Hi, I am learning about how to use pymc-bart using example in here. I modified the sample code a little bit to reflect the latest pymc and pymc-bart version. My codes are below
data = pd.read_csv("bikes_hour.csv")
data = data[::100]
data.sort_values(by='hour', inplace=True)
data.hour.values.astype(float)
X = np.atleast_2d(data["hour"]).T
Y = data["count"]
with pm.Model() as bart_g:
σ = pm.HalfNormal('σ', Y.std())
μ = pmb.BART('μ', X, Y, m=50)
y = pm.Normal('y', μ, σ, observed=Y)
trace = pm.sample(2000, chains=4, return_inferencedata=True)
posterior = trace.posterior.stack(samples=("chain", "draw"))
_, ax = plt.subplots(1, 1, figsize=(12, 4))
ax.plot(X, Y, "o", alpha=0.3, zorder=-1)
ax.plot(X, posterior["μ"].mean("samples"), color="C4", lw=2)

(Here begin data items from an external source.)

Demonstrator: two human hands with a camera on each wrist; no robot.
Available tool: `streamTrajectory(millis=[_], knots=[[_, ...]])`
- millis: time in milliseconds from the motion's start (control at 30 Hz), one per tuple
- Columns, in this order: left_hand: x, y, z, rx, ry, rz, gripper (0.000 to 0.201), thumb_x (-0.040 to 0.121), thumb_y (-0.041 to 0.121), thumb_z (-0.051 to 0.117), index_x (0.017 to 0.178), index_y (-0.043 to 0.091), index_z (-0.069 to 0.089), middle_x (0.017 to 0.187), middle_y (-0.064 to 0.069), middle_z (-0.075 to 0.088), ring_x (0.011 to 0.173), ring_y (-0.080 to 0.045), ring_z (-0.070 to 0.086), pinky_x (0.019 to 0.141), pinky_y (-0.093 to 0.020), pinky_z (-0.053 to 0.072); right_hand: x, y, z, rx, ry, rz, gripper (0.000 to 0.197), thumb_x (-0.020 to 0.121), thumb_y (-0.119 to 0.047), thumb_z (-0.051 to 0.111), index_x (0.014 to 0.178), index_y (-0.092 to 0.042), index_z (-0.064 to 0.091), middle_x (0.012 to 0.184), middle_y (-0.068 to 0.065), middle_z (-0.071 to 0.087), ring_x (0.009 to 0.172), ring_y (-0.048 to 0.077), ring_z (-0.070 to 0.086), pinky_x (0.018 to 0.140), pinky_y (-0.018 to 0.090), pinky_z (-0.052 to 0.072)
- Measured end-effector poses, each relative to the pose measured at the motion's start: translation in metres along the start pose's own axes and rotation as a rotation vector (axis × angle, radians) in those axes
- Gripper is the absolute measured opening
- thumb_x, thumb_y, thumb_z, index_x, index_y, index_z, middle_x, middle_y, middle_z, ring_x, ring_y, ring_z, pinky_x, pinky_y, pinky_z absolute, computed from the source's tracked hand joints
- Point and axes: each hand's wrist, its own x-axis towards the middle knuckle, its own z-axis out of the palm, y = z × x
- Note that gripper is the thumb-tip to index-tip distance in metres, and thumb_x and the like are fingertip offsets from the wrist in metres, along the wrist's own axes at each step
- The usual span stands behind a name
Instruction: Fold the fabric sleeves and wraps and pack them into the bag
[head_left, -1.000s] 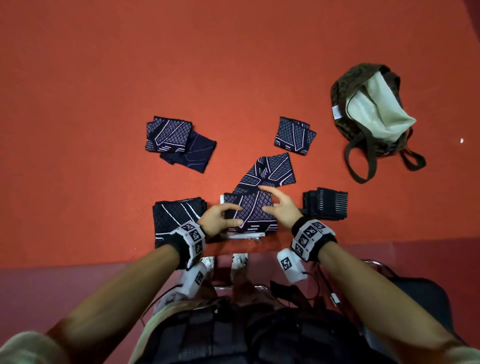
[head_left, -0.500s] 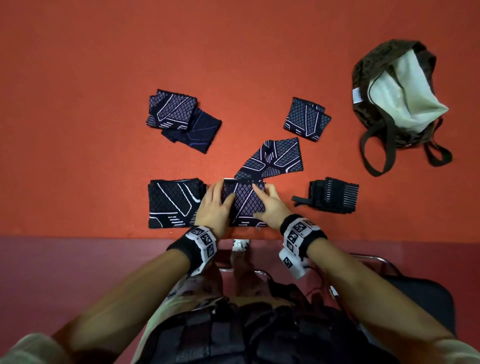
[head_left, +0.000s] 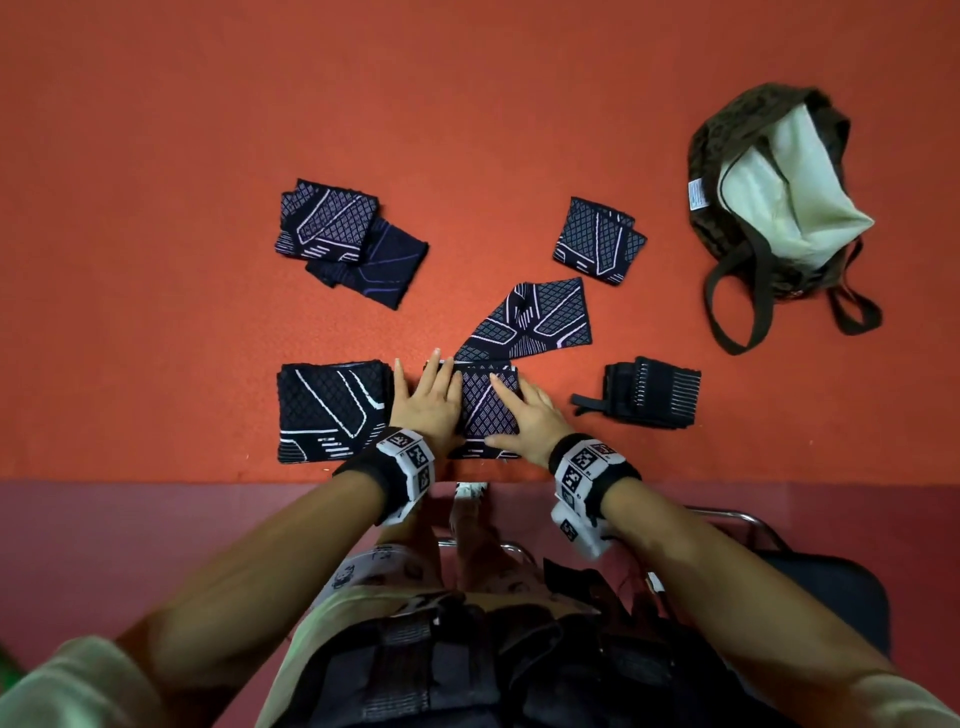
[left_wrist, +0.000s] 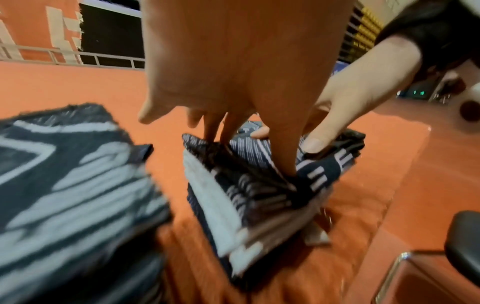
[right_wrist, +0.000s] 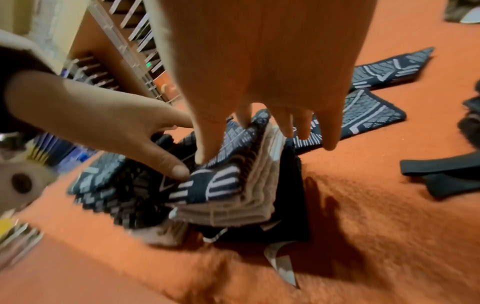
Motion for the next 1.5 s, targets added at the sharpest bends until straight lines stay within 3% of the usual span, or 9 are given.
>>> streamTrajectory(millis=[167,400,700,833,933,1067,1167,1300,1500], knots=[[0.022,0.005,-0.051,-0.228,0.150,-0.016,0.065,0.088,0.045,0.054,0.140,0.014,0.030,0.148,-0.008,0.031,0.146,-0.025,0.008,0.111,-0.065,0.003,0.001,0.004,-0.042,0.320,0.305,0.022,0.049,0.091,-0.029,0.059,0.135,-0.013,0.048,0.138,0.013,0.046,0.130,0.026,0.041,0.107,0.025,0.027],[0.104,0.012,-0.109,-0.665,0.108,0.005,0.053,0.088,0.025,0.062,0.135,0.014,0.041,0.131,-0.009,0.055,0.118,-0.028,0.053,0.100,-0.039,0.043,0.030,0.038,-0.088,0.461,0.322,0.332,0.051,0.090,-0.018,0.060,0.136,-0.005,0.044,0.134,0.012,0.054,0.123,0.027,0.050,0.099,0.026,0.037],[0.193,0.021,-0.102,-0.558,-0.045,0.027,0.058,0.089,0.018,0.062,0.140,0.008,0.036,0.135,-0.011,0.053,0.122,-0.028,0.051,0.098,-0.032,0.042,0.087,0.088,-0.079,0.646,0.354,0.511,0.035,0.081,-0.021,0.070,0.109,0.000,0.064,0.105,0.011,0.066,0.098,0.025,0.062,0.073,0.021,0.040],[0.211,0.018,-0.085,-0.549,-0.141,0.020,0.060,0.087,0.019,0.064,0.140,0.011,0.037,0.136,-0.011,0.051,0.122,-0.027,0.051,0.102,-0.036,0.042,0.110,0.097,-0.066,0.592,0.439,0.593,0.052,0.076,-0.026,0.076,0.115,0.002,0.055,0.119,0.015,0.057,0.112,0.028,0.055,0.094,0.031,0.044],[0.215,0.015,-0.081,-0.572,-0.121,0.015,0.051,0.088,0.017,0.064,0.136,0.013,0.046,0.131,-0.010,0.056,0.119,-0.026,0.053,0.101,-0.033,0.042,0.119,0.098,-0.065,0.606,0.444,0.620,0.039,0.076,-0.021,0.076,0.106,-0.005,0.057,0.116,0.014,0.061,0.107,0.027,0.059,0.086,0.028,0.044],[0.213,0.010,-0.087,-0.549,-0.078,0.038,0.039,0.089,0.021,0.062,0.126,0.012,0.056,0.122,-0.010,0.061,0.111,-0.027,0.057,0.090,-0.029,0.043,0.120,0.097,-0.068,0.670,0.463,0.557,0.036,0.079,-0.012,0.068,0.059,-0.021,0.039,0.085,0.008,0.060,0.081,0.019,0.055,0.068,0.024,0.037],[0.204,0.003,-0.100,-0.562,-0.057,0.065,0.022,0.089,0.023,0.063,0.106,0.011,0.059,0.099,-0.008,0.060,0.095,-0.023,0.056,0.077,-0.026,0.037,0.112,0.088,-0.076,0.949,0.498,0.486,0.026,0.078,-0.009,0.062,0.066,-0.021,0.043,0.086,0.014,0.067,0.076,0.028,0.062,0.077,0.041,0.054],[0.184,-0.013,-0.118,-0.762,-0.052,0.177,0.019,0.089,0.021,0.063,0.078,0.017,0.048,0.091,-0.007,0.059,0.088,-0.019,0.052,0.081,-0.032,0.040,0.090,0.071,-0.106,1.297,0.519,0.378,0.020,0.092,-0.005,0.051,0.079,-0.018,0.040,0.077,0.008,0.060,0.063,0.018,0.060,0.059,0.025,0.055],[0.138,-0.024,-0.164,-1.119,0.119,0.212,0.026,0.085,0.014,0.067,0.068,0.018,0.049,0.059,0.006,0.049,0.057,-0.003,0.045,0.059,-0.019,0.037,0.046,0.042,-0.162,1.555,0.514,0.065,0.010,0.095,-0.016,0.052,0.087,-0.012,0.056,0.083,0.004,0.068,0.075,0.016,0.067,0.072,0.028,0.057]])
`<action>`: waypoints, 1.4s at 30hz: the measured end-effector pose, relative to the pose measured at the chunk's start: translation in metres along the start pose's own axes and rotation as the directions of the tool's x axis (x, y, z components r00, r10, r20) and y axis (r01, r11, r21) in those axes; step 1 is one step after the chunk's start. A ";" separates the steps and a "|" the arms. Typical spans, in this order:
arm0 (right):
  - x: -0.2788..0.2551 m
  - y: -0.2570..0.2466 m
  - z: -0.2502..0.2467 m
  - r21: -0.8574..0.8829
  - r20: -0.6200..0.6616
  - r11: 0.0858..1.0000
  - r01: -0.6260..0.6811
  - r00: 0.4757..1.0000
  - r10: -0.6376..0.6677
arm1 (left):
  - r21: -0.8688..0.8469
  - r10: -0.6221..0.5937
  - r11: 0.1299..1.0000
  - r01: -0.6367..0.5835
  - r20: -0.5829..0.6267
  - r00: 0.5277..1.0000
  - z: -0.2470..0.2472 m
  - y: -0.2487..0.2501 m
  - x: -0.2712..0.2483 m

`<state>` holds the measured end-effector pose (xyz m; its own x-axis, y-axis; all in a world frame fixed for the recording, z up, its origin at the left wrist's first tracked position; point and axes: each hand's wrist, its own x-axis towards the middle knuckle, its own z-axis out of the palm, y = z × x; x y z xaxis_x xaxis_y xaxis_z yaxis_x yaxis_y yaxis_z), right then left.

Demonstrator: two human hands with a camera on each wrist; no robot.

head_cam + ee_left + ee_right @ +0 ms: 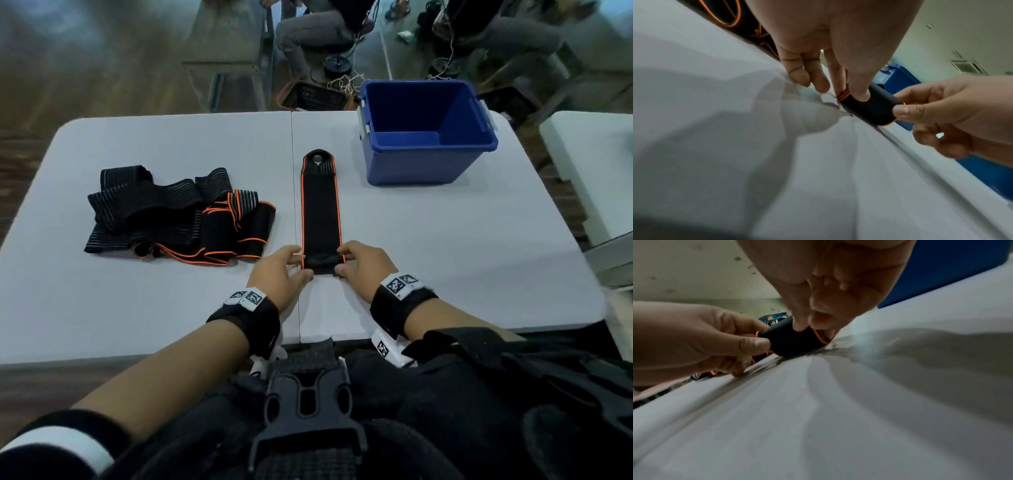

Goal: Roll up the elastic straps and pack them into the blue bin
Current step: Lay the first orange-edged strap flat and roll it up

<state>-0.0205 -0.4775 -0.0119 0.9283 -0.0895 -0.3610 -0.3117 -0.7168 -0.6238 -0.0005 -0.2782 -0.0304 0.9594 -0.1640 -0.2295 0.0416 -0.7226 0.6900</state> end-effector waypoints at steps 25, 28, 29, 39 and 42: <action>-0.016 0.007 0.006 -0.135 -0.046 0.990 0.039 0.998 -0.046 | 0.069 -0.044 0.997 0.042 0.017 0.999 0.010 0.021 0.001; -0.020 0.009 0.010 -0.164 -0.024 0.985 0.051 0.998 -0.056 | 0.143 0.004 0.990 -0.013 0.060 0.998 0.008 0.023 0.001; -0.021 0.010 0.012 -0.174 -0.009 0.983 0.059 0.998 -0.062 | 0.158 0.025 0.987 -0.035 0.067 0.997 0.006 0.023 0.001; -0.008 0.014 0.000 -0.101 0.050 0.995 -0.004 0.999 0.009 | 0.139 0.058 0.987 -0.083 0.171 0.984 0.005 0.008 0.005; -0.004 0.009 -0.005 -0.042 0.067 0.999 -0.020 0.997 0.023 | 0.065 0.033 0.997 -0.040 0.116 0.993 0.007 0.011 0.008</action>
<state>-0.0259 -0.4868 -0.0124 0.9052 -0.0590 -0.4209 -0.3212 -0.7435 -0.5865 0.0052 -0.2923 -0.0297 0.9213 -0.2644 -0.2850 -0.0154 -0.7573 0.6529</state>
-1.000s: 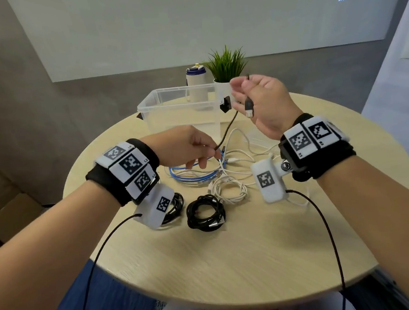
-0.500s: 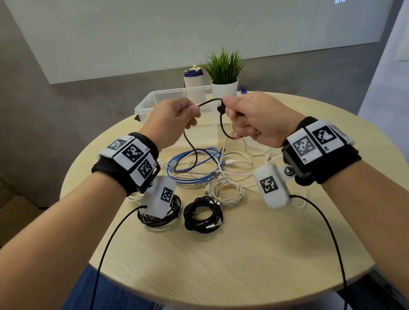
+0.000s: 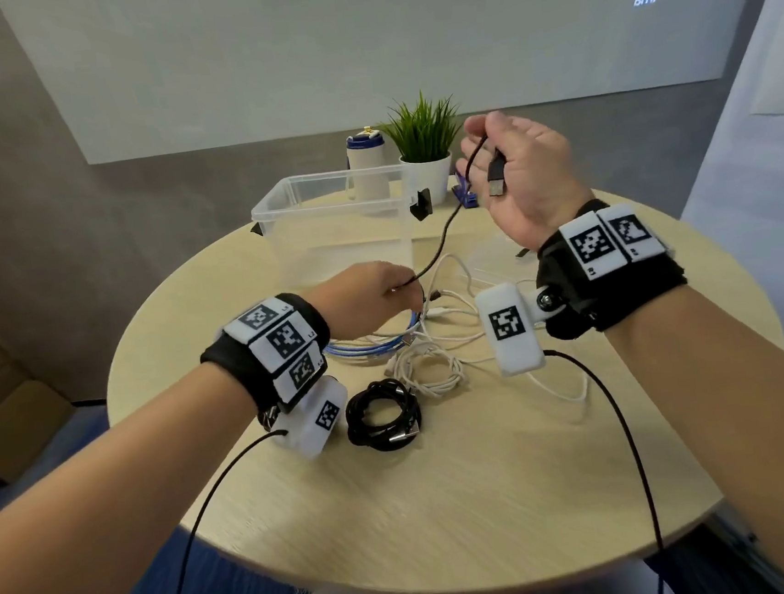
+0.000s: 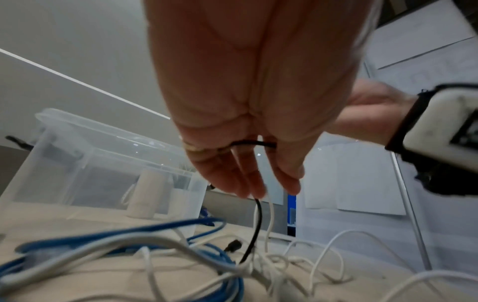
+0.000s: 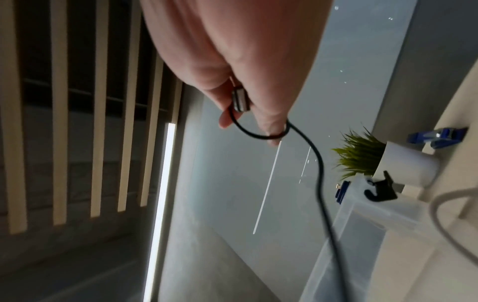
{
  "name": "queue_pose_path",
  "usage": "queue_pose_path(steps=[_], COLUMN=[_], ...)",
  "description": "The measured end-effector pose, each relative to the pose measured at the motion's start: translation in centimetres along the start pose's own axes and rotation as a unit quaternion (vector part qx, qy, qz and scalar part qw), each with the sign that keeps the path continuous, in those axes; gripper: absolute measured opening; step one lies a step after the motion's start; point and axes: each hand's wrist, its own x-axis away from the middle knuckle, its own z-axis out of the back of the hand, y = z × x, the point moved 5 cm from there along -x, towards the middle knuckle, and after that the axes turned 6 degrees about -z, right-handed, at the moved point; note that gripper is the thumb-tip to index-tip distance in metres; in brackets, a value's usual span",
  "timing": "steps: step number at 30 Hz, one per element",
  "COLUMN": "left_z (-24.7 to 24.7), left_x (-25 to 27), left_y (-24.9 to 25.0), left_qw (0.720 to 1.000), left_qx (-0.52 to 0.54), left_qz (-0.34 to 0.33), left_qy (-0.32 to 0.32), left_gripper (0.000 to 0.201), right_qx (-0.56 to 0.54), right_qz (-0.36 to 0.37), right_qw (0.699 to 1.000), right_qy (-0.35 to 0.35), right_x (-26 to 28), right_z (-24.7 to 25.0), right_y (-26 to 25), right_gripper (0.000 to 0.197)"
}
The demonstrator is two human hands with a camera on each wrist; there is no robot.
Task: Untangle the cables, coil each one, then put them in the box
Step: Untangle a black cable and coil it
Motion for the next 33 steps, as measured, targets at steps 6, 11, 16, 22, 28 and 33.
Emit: queue_pose_path(steps=[6,11,16,22,28,33], left_z=[3.9,6.6,7.3,4.5,1.4,-0.3], left_x=[0.1,-0.5,-0.9,-1.6,-1.6,-1.3], left_y=[1.9,1.5,1.0,0.1,0.2,1.3], left_qw=[0.993,0.961,0.937,0.946,0.991,0.997], left_qx=[0.070,0.186,0.228,0.257,0.099,0.045], left_qz=[-0.044,-0.029,-0.009,0.049,0.079,0.029], left_qy=[0.083,0.200,0.263,0.192,0.047,-0.049], left_gripper=[0.022,0.026,0.026,0.027,0.027,0.016], right_qx=[0.453,0.461,0.338,0.108,-0.094,-0.077], right_qz=[0.060,-0.026,-0.093,-0.087,-0.072,-0.021], right_qw=[0.889,0.884,0.923,0.980,0.989,0.995], right_qy=[0.041,-0.073,-0.158,-0.141,-0.087,-0.052], right_x=[-0.2,1.4,3.1,2.3,1.5,0.0], right_z=[0.7,-0.7,-2.0,-2.1,-1.8,-0.5], right_y=[1.3,2.9,2.4,0.5,-1.3,-1.6], right_gripper=[0.022,0.029,0.040,0.039,0.040,0.033])
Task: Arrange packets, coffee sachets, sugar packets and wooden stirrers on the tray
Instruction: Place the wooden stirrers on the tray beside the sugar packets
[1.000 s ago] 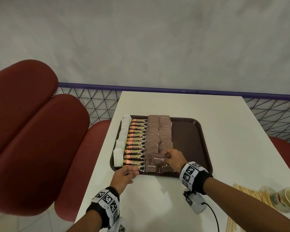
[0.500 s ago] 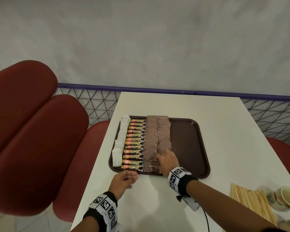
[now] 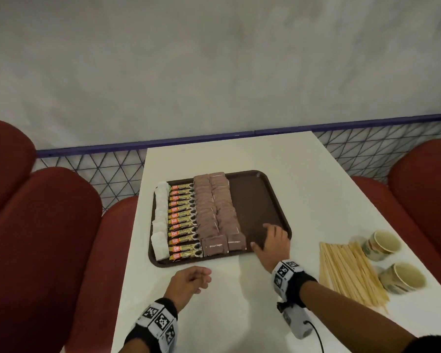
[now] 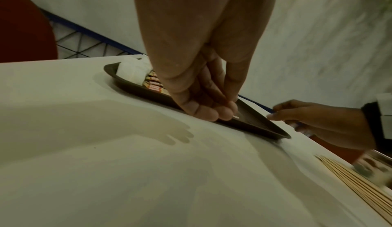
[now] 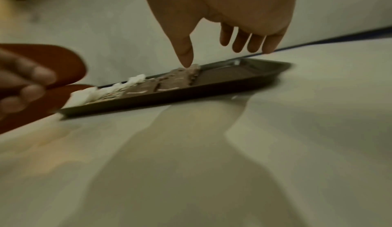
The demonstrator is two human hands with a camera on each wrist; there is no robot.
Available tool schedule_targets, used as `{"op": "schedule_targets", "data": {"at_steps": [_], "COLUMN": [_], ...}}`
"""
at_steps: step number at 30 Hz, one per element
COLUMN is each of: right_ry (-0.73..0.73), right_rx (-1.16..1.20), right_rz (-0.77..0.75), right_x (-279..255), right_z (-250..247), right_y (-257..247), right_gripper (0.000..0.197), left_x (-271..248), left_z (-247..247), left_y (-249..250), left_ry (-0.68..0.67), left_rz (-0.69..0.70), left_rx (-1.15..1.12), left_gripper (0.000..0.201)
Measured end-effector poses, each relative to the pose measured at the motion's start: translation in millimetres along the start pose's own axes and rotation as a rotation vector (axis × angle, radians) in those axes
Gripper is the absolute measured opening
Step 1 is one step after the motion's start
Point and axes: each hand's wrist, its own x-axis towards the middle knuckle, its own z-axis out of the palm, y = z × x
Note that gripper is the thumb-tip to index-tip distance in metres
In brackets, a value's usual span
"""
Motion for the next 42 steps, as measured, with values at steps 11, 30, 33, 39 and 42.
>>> {"op": "schedule_targets", "data": {"at_steps": [11, 30, 33, 39, 42], "right_ry": [0.056, -0.021, -0.048, -0.083, -0.145], "right_rx": [0.028, -0.139, -0.157, -0.074, -0.079], "right_rz": [0.621, 0.659, 0.622, 0.476, 0.526], "right_x": [-35, -16, -16, -13, -8], "right_z": [-50, -62, -61, -61, -74], "right_y": [111, 165, 161, 149, 150], "right_gripper": [0.081, 0.074, 0.067, 0.08, 0.097], "left_x": [15, 79, 83, 83, 88], "left_z": [47, 222, 238, 262, 257], "left_y": [3, 44, 49, 49, 48], "left_ry": [-0.226, -0.405, -0.386, -0.387, -0.218], "left_rz": [-0.012, -0.104, -0.137, -0.185, -0.152], "left_rx": [0.151, 0.251, 0.181, 0.077, 0.12], "left_gripper": [0.024, 0.053, 0.056, 0.06, 0.042]}}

#az.plot_hdi(X[:,0], posterior["μ"].T, smooth=True)
ax.set_xlabel("hour")
ax.set_ylabel("count")
and I got the following fitted line in purple, and I am concerned about the spikes and jumps in the fitted line
While in the book the fitted line looks much smoother
I have tried to adjust the number of trees and the number of samples but the results look similar. I wonder if there is anything wrong with my code, or is there some extra agruments I should pass to pymc_bart.BART() ? Thank you!